[EXERCISE DESCRIPTION] Using the material below, print the line that contains "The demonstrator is", the line that contains "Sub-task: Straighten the", and every line in between, exactly and nothing else.

[MATERIAL PROVIDED]
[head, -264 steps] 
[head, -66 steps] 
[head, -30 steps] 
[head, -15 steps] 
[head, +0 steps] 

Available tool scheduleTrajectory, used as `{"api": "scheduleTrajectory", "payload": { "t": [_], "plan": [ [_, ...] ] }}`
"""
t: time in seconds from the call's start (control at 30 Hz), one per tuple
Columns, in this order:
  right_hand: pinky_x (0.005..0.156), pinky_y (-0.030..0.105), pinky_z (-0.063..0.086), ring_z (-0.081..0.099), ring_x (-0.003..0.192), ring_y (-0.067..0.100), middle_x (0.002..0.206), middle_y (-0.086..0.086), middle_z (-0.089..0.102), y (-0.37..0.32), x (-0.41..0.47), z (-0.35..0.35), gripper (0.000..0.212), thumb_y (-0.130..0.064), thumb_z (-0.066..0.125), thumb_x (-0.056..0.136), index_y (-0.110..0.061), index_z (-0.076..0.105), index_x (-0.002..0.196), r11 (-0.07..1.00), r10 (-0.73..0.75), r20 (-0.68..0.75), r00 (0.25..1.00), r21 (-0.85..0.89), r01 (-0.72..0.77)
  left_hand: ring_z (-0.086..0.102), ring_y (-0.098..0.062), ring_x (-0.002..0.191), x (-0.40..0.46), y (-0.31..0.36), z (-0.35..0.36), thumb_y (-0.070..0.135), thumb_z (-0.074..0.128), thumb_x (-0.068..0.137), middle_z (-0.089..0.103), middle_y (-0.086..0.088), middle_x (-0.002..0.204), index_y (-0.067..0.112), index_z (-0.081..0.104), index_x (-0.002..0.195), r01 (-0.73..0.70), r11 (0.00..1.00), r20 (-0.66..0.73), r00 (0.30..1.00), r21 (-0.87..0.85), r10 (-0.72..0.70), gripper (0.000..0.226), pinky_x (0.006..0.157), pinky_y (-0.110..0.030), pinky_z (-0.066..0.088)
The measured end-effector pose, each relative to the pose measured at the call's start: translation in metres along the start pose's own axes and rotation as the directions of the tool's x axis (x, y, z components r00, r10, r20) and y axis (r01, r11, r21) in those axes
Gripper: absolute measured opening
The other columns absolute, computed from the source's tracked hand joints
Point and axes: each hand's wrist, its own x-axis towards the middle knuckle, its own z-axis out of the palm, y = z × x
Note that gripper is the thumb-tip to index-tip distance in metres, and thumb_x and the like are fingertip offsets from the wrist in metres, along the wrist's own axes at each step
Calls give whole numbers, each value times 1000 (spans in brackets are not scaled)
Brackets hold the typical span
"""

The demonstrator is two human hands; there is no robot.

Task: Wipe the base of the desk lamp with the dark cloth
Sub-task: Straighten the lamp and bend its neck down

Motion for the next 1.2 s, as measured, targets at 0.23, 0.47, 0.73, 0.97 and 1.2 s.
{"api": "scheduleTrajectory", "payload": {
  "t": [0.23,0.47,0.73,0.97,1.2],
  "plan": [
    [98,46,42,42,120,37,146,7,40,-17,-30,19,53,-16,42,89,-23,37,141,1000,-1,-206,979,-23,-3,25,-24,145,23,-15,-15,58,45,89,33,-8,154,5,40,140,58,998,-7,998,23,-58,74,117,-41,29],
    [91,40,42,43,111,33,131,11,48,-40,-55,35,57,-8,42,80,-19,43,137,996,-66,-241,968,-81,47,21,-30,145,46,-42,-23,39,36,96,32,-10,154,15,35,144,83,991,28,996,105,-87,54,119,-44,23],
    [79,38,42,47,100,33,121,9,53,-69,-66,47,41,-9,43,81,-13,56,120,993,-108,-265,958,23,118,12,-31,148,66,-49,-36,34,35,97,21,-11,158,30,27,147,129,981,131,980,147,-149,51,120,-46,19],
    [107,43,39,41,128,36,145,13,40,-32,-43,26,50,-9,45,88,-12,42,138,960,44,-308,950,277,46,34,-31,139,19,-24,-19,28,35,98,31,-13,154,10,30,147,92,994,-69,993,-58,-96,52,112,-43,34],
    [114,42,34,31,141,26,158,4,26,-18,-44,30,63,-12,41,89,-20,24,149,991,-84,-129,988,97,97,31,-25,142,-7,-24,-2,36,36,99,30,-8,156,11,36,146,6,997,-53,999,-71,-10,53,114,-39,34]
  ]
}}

[WRITTEN ANSWER]
The demonstrator is two human hands; there is no robot.

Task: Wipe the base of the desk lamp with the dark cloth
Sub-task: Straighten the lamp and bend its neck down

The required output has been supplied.